- _EXERCISE BRIEF_: Please restate the following records word for word.
EXERCISE DATA: Begin
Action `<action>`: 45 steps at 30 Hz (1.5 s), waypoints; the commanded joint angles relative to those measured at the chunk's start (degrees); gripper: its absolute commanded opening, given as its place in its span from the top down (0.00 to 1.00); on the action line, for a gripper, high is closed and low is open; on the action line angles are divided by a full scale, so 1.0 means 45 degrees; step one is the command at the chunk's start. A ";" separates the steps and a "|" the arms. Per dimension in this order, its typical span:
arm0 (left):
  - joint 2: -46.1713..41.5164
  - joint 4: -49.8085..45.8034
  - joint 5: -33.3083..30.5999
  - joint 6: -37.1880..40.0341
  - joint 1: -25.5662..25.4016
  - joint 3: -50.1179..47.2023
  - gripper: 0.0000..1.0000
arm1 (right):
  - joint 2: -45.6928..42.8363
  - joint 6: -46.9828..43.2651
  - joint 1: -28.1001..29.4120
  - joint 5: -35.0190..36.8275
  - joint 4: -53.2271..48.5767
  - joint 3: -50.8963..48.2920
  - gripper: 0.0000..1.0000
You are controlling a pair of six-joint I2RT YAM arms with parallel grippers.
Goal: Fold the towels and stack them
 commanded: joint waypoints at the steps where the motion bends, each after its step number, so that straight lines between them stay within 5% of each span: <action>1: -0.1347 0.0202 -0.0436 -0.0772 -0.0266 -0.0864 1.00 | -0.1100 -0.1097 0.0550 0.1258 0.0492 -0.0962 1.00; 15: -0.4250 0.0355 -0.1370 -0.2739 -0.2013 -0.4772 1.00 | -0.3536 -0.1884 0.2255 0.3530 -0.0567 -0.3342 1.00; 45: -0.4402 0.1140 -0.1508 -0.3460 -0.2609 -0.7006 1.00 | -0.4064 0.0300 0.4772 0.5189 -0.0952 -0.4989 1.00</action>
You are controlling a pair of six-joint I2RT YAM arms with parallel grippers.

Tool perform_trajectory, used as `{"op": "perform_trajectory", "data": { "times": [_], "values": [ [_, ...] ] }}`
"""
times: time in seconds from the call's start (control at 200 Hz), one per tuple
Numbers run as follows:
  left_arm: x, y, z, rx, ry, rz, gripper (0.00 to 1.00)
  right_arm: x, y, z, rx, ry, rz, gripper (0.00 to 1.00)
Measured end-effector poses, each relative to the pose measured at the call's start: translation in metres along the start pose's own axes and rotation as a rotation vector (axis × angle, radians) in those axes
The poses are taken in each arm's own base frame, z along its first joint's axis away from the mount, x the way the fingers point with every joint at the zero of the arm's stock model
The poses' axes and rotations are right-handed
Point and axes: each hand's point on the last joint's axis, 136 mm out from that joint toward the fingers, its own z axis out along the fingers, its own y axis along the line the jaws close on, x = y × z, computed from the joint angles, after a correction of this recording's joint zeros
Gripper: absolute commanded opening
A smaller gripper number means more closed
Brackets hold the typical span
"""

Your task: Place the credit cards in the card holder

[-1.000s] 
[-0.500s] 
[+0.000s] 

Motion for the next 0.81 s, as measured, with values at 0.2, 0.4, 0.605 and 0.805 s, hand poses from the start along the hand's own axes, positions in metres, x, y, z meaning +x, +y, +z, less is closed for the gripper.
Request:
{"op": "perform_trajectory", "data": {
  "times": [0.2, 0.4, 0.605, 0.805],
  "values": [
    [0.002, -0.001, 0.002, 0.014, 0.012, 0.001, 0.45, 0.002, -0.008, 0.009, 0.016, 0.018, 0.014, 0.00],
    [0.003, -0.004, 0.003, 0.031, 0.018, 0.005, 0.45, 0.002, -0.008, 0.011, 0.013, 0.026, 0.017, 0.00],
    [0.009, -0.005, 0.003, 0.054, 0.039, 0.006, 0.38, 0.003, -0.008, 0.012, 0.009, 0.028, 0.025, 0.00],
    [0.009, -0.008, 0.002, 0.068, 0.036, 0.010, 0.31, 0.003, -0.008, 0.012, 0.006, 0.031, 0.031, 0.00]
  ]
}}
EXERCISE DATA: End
- _SOLUTION BELOW_:
Action `<action>`: 45 steps at 30 Hz (1.5 s), waypoints; the commanded joint angles relative to those measured at the chunk's start (degrees); gripper: its absolute commanded opening, given as its place in its span from the top down (0.00 to 1.00); on the action line, for a gripper, high is closed and low is open; on the action line angles are divided by a full scale, so 1.0 means 45 degrees; step one is the command at the chunk's start. A ";" separates the steps and a "|" the arms. Per dimension in this order, its typical span:
arm0 (left):
  - joint 2: -46.1713..41.5164
  - joint 4: -49.8085..45.8034
  - joint 5: -33.3083..30.5999
  - joint 6: -37.1880..40.0341
  - joint 1: -25.5662..25.4016
  - joint 3: -50.1179..47.2023
  - gripper: 0.0000..1.0000
arm1 (right):
  - joint 2: -45.6928..42.8363
  - joint 6: -46.9828..43.2651
  - joint 1: -28.1001..29.4120
  - joint 5: -35.0190..36.8275
  - joint 4: -53.2271..48.5767
  - joint 3: -50.8963..48.2920
  - gripper: 0.0000..1.0000
You are controlling a pair of six-joint I2RT YAM arms with parallel grippers.
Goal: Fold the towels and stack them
 commanded: joint waypoints at the steps where the motion bends, each after its step number, so that straight lines between them stay within 5% of each span: <action>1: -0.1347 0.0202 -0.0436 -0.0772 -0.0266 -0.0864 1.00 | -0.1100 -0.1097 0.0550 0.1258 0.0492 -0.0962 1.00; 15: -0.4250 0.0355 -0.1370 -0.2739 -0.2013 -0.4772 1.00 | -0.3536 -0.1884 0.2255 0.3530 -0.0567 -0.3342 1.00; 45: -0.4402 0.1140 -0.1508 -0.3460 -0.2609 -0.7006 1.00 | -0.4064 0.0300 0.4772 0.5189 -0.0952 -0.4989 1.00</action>
You are controlling a pair of six-joint I2RT YAM arms with parallel grippers.

Tool perform_trajectory, used as `{"op": "perform_trajectory", "data": { "times": [_], "values": [ [_, ...] ] }}`
"""
times: time in seconds from the call's start (control at 200 Hz), one per tuple
Numbers run as follows:
  left_arm: x, y, z, rx, ry, rz, gripper (0.00 to 1.00)
  right_arm: x, y, z, rx, ry, rz, gripper (0.00 to 1.00)
Measured end-effector poses, each relative to the pose measured at the call's start: translation in metres along the start pose's own axes and rotation as a rotation vector (axis × angle, radians) in those axes
The poses are taken in each arm's own base frame, z along its first joint's axis away from the mount, x the way the fingers point with every joint at the zero of the arm's stock model
The poses' axes and rotations are right-handed
Point and axes: each hand's point on the last joint's axis, 136 mm out from that joint toward the fingers, its own z axis out along the fingers, its own y axis along the line the jaws close on, x = y × z, computed from the joint angles, after a correction of this recording's joint zeros
Gripper: absolute commanded opening
A smaller gripper number means more closed
Brackets hold the typical span
"""

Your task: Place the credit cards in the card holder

[-1.000s] 
[-0.500s] 
[+0.000s] 

Motion for the next 0.81 s, as measured, with values at 0.2, 0.4, 0.605 and 0.805 s, hand poses from the start along the hand's own axes, positions in metres, x, y, z meaning +x, +y, +z, less is closed for the gripper.
Request:
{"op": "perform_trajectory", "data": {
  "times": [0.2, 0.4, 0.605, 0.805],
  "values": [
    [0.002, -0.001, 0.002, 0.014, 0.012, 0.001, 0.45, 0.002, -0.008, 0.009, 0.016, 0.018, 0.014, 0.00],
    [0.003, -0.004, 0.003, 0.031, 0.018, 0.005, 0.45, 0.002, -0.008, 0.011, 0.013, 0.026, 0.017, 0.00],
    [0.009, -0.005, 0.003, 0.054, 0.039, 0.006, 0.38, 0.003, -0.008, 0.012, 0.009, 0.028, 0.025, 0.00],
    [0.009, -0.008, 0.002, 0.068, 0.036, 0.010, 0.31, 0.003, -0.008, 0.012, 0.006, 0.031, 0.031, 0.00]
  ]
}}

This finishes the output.